Ricardo escucha atento, sorprendido por la confesión.

“Pero tu tienes la libertad que provee una vida sencilla, no estoy diciendo que sea sencilla, trabajas duro, me refiero que eres libre de esas cosas ilusorias que te vuelven loco.”

“No soy libre, trabajo diariamente para adquirir independencia económica solo para terminar poseído por las cosas que compro, huyendo de los cobradores.” Ricardo aprieta s puño.

“Prefiero huir de los cobradores que lidiar con las miradas de los treinta empleados que tuve que despedir este mes.” Erick llena ambos vasos. “No se quién quiere mi amistad solo por mi dinero, si las palabras de amor de las mujeres son sinceras. Mi hermana esta embarazada de un hombre que solo quiere usarla, pero… no puedo hacer nada.”

“¿Por qué no puedes?

“Tu aceptas consejos de extraños?” Erick suelta una carcajada. “Mi hermana y yo somos extraños, lo único que tenemos en común es el apellido.”

Ricardo bebe su shot y juega con el pequeño vaso que gira sobre la mesa como aquel viejo juego llamado “la botella” que jugaba de niño. La imagen de todas esas incontables veces que pidió a Dios—considerando que es un hombre de poca fe, como se llama así mismo—implorando por dinero para solucionar su problemas vinieron a su mente. Y desde el otro lado de “la botella”—la perspectiva de Erick—, el entiende que el dinero puede resolver algunos problemas pero traerá consigo nuevos.

“¿Será que la felicidad no existe?” Dice Ricardo mirando fijamente al vaso girando.

“¿Tienes familia?”

“Esposa e hijos.”

“¿Qué están pensando hacer para navidad?”

“Pavo,” Ricardo sonríe. “Estás más que invitado.

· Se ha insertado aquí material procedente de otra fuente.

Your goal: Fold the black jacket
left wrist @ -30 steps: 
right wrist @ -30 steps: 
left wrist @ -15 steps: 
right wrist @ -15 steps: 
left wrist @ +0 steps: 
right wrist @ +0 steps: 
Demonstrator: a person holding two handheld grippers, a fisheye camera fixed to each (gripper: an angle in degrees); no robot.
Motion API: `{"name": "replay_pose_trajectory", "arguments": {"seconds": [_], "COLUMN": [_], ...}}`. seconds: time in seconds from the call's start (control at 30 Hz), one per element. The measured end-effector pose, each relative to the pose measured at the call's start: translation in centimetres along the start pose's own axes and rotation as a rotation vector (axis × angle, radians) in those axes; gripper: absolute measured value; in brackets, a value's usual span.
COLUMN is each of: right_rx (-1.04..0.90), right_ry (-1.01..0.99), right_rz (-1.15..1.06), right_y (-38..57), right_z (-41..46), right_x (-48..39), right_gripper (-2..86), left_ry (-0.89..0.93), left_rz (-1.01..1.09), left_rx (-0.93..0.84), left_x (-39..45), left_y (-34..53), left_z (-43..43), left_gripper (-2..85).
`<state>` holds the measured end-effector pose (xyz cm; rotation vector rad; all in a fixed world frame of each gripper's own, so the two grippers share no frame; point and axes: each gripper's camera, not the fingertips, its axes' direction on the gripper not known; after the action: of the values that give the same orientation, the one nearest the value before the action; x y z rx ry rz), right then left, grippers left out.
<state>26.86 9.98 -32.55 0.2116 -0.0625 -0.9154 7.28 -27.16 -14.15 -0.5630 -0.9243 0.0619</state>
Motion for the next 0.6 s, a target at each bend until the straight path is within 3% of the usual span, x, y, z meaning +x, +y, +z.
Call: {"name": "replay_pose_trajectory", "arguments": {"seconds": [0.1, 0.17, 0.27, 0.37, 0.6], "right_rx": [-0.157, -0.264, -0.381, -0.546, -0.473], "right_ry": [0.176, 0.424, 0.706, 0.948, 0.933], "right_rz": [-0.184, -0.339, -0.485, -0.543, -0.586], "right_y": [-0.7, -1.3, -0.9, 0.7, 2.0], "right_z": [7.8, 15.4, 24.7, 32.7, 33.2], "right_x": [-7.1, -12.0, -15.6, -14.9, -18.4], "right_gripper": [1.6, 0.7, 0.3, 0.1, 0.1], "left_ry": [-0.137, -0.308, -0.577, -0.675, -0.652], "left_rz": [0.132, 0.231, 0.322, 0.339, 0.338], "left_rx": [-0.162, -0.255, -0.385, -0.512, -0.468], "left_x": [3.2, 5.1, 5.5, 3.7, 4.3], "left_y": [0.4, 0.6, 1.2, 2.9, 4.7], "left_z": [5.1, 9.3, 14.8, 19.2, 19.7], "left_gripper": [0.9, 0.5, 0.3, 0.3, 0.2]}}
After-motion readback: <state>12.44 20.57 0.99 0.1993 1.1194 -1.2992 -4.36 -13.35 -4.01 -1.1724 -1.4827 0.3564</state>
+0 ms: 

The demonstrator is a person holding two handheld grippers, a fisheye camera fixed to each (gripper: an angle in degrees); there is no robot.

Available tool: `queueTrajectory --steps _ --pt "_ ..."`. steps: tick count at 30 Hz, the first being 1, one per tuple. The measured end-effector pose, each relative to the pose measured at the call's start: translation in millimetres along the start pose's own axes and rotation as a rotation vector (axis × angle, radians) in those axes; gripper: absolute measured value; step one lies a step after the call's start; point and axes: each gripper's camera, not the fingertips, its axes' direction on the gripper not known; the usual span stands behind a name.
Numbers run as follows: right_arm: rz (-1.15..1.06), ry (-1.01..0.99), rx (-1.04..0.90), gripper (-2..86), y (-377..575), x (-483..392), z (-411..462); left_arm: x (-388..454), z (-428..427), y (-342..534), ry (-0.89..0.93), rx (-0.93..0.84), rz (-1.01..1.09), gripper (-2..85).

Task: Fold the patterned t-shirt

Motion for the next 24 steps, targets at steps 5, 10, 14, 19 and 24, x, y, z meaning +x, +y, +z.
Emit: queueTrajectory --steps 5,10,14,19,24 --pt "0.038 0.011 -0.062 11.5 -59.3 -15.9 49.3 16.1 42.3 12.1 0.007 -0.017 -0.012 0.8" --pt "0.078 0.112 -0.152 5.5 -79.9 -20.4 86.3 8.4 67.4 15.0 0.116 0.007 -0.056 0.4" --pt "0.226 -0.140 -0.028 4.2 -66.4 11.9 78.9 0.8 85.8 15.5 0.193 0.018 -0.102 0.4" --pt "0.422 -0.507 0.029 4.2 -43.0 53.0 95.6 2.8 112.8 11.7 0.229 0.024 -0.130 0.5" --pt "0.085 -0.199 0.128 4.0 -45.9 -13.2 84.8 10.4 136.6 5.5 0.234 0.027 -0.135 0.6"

“Gracias,” Erick regresa la sonrisa. “Me gustaría pasar la navidad con mi familia. Pero no puedo mentirle, la verdad es que tomaré el primer vuelo a cualquier destino como siempre lo hago,” Erick revisa su reloj. “Tengo que irme.”

Erick se pone de pié y busca por su cartera pero Ricardo lo detiene. “No por favor, yo invito esta vez.”

“Ok, nos vemos la próxima vez amigo,” Erick dá una palmada a Ricardo en la espalda y abandona el lugar.

Ricardo permanece pensativo, girando el vaso. Su Blackberry vibra con una llamada entrante. Ricardo sonríe y contesta el teléfono. “Bueno.”

El vaso gira cerca del filo de la mesa y finalmente cae y explota produciendo cientos de pequeñas astillas de vidrio. Pero sin importar el tamaño, cada una de ellas es capaz de refractar la luz del sol.